Submission received: 19 November 2019 / Revised: 6 December 2019 / Accepted: 10 December 2019 / Published: 12 December 2019
(This article belongs to the Section Lasers, Light Sources and Sensors)

Abstract

:
This paper proposes a cost-effective, compact, noncontacting optoelectronic targeting system for measuring the distribution of projectile motion. The major elements of this system include a light emitting diode (LED) array, photodiode detecting array, double-layered aperture arrays, adaptive threshold circuit, and date acquisition. Through cooperating with double-layered aperture arrays, the system effectively reduces the radiation width of the light source to the photodiode detecting surface, and filters out the influence of incident light from the adjacent apertures on both sides above each photodiode to the corresponding photodiode detecting surface. It realizes that the response of the photodiode array corresponds to the coordinates of the light screen one by one. Through the sensitivity analysis of the light screen of the system, the system detecting threshold when the projectile passes through the light screen is calculated, and the corresponding adaptive threshold circuit is designed to prevent misjudgment when the system works. The measuring error of the system can reach ±2 mm by experimental verification. Compared with other projectile’s distribution measuring systems, the proposed system has the advantages of having high precision, convenient debugging, is nondestructive, and is a noncontact system.

1. Introduction

The distribution measurement of projectile motion is a significant evaluation indicator for the development, acceptance, and finalization of weapons [1,2,3,4,5]. At present, according to whether the projectile is in contact with the measuring system, the distribution measuring methods of the projectile are mainly divided into contact measurements and noncontact measurements [6,7,8,9,10]. A contact measurement usually uses aluminum foil or a steel plate to form a target to measure the distribution of projectiles.

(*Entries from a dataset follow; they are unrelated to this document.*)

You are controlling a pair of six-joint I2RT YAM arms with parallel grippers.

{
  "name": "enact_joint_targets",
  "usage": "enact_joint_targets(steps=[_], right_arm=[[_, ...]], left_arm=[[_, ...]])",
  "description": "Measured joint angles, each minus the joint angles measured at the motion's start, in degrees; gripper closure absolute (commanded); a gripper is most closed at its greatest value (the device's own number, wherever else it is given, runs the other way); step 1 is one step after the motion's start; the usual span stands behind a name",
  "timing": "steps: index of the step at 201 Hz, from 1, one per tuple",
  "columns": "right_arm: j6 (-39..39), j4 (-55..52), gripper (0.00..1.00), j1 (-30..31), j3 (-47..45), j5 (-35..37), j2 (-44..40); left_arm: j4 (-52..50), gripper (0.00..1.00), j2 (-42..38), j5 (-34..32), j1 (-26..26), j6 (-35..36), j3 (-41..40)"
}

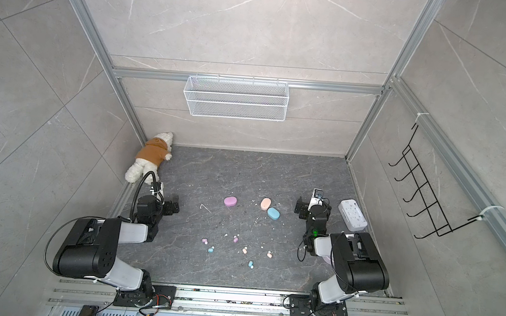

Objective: Insert wireless bluetooth earbuds into charging case
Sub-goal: Rotate the charging case at the center of the table.

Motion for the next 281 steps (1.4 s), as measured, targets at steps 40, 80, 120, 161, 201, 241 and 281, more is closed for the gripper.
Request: enact_joint_targets(steps=[40,80,120,161,201,241,281], right_arm=[[-0.17,-12.74,0.00,0.02,1.60,-0.74,-9.25],[2.93,-40.94,0.00,2.14,18.56,-4.35,-17.62],[5.03,-63.60,0.00,11.50,28.15,-9.81,-15.39],[6.32,-77.37,0.00,20.48,31.43,-10.45,-9.42],[6.75,-83.38,0.01,22.38,34.23,-8.17,-5.22],[6.67,-85.46,0.01,23.45,37.57,-5.73,-0.13],[6.19,-87.60,0.01,23.50,39.95,-3.23,5.55]], left_arm=[[-12.17,0.02,-6.34,-1.05,0.00,0.02,3.56],[-31.52,0.02,-19.63,0.22,-0.52,-0.24,16.24],[-45.40,0.03,-26.05,2.58,-4.61,-4.24,19.80],[-51.74,0.03,-24.65,6.14,-8.68,-7.02,19.21],[-53.83,0.03,-22.18,8.04,-10.23,-7.91,20.46],[-53.96,0.03,-21.81,8.28,-11.41,-8.09,22.84],[-53.92,0.03,-21.57,8.26,-12.15,-8.52,22.93]])
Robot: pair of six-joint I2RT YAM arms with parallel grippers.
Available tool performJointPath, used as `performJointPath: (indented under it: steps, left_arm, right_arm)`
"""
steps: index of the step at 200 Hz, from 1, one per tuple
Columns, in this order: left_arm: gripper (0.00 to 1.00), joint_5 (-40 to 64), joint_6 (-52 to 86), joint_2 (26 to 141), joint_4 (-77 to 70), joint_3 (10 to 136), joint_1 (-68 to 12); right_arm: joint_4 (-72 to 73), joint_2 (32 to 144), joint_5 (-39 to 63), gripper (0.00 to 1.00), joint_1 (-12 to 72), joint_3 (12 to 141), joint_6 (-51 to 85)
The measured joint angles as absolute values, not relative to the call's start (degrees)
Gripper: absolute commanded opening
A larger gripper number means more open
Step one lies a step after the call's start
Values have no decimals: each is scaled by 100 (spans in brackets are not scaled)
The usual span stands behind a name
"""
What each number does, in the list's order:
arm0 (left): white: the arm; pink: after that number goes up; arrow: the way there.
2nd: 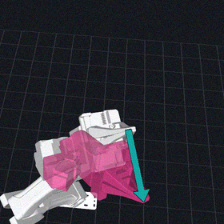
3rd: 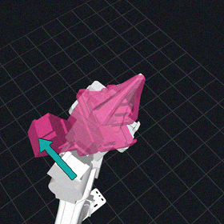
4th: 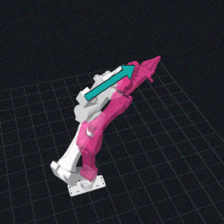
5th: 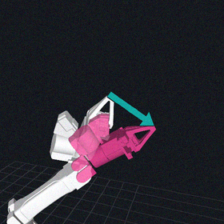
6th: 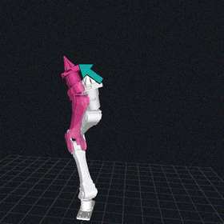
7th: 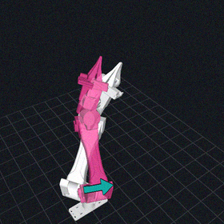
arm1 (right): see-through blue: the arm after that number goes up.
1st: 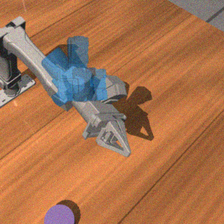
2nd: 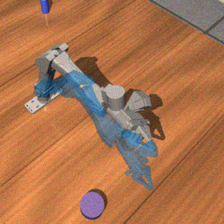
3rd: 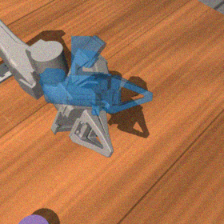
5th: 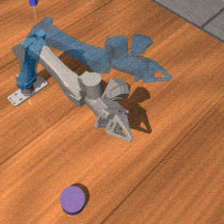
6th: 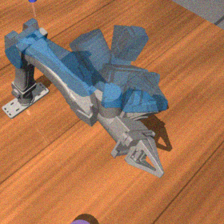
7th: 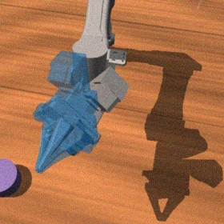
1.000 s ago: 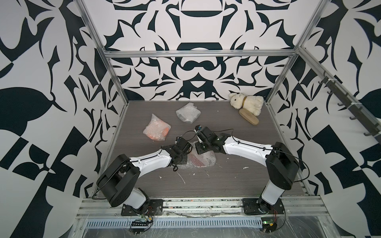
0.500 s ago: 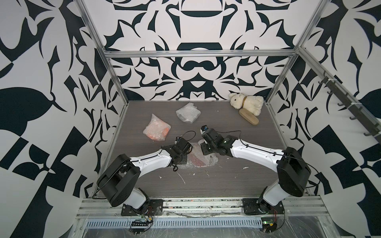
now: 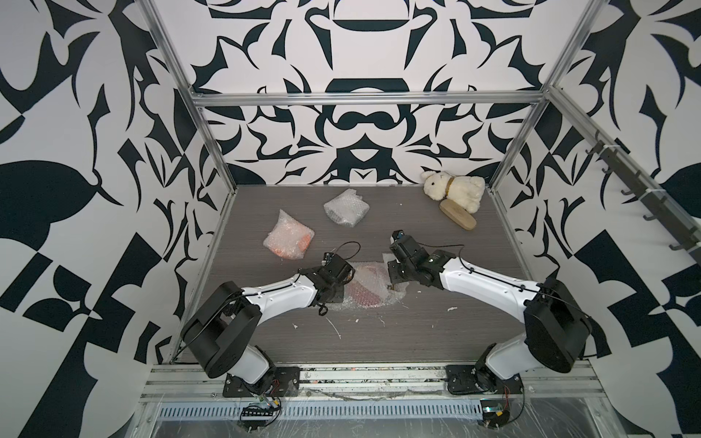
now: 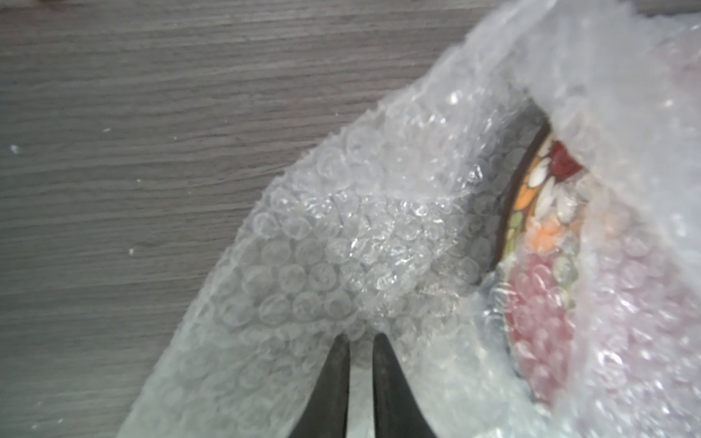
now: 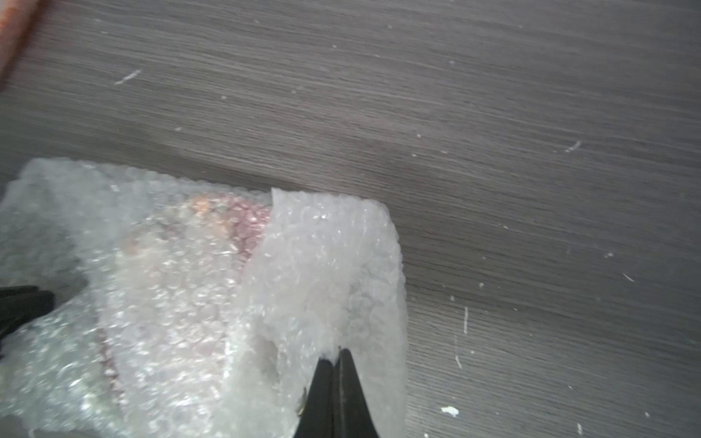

This method is simple in structure and low in cost, but the measuring system made by this method is one-off and has poor repeatability [11]. In noncontact measurement, a parallel light screen shaped by a laser or light emitting diode (LED) is used as the light source to illuminate the sensor array and the coordinates of the projectile are measured by the response of the sensor array to the signal produced when the projectile passes through the light screen (i.e., the over-target signal of the projectile) [12,13,14,15]. However, this method usually requires a high cost to customize the specially processed Fresnel lens or convex lens combination; it also needs to design the mechanical structure in which to fix them to form the precise collimating optical system. The collimating system forms the light source with the divergence angle into the parallel light screen, which is used as a measuring light screen. Therefore, this method has very high requirements for the parallelism of the light screen, and its collimation directly affects the accuracy of the measuring results. In addition, during the process of system debugging, the optical path needs to be checked and calibrated, which increases the complexity of design and installation of the system. At the same time, because the mechanical structure of the collimating optical system will occupy a certain volume of the system to reduce the area of the measuring light screen, the utilization of the target surface is low [16,17,18,19].
In order to solve the above problems in the distribution measurement of projectile motion, this paper proposes an optoelectronic measuring system based on a LED aperture photodiode (hereinafter referred to as PD) structure to measure the distributed coordinate of the projectile. Based on the principle of dot-matrix optoelectronic coordinate measuring technology [20,21,22], this method selects an LED with small volume and low cost as the light source, double-layered aperture arrays are designed to shape the light source, and the shaped light is irradiated to the detecting surface composed of the PD array to form a large-area measuring light screen. This enables accurate measuring of the distributed coordinates of the projectile [23]. In addition, since the proposed system does not need to add an optical system to shape the beam at the position of the light source, the optical structure of the system is greatly simplified, saving costs, and the installation is facilitated. At the same time, higher utilization of the target surface is achieved.

2. Principle

The major elements of this system include the LED array, PD detecting array, double-layered aperture arrays, adaptive threshold circuit, and date acquisition. The proposed system is shown in Figure 1. The LED array is used as the light source to produce the light screen. After the light screen with divergence angle is subdivided by the double-layered aperture arrays, it is irradiated to the PD array, and the PD array as a detecting module has a one-to-one correspondence with the LED array in space. Through this form of radiation, a large-area targeting surface of the two-dimensional orthogonal light screen is formed. When the projectile passes through the light screen, the PD at the corresponding position of the detecting array will receive the slightly changed optical signal, because when the projectile blocks the light, it is amplified and converted by the adaptive threshold circuit to form the over-target digital signal of the projectile. The signal is sent to the computer by the data acquisition system, and the PD coordinates that generate the response signal are used as the coordinates for the projectile impact point.

3. Mathematical Analysis

Due to the inherent divergent angle of the LED, the detecting surface of a single PD will receive different angles of optical radiation. When the projectile passes through a certain position of the light screen, multiple PD detectors will respond. If the aperture array is added above the PD detecting array to limit the detecting field of view of a single PD detecting surface, the number of LEDs in the light source that can affect the response of the single PD detector can be reduced. Therefore, it is necessary to establish a mathematical model for the aperture array, calculate the optimal position of the aperture array, and realize the correspondence between the response of the PD detecting array and the coordinates of the light screen.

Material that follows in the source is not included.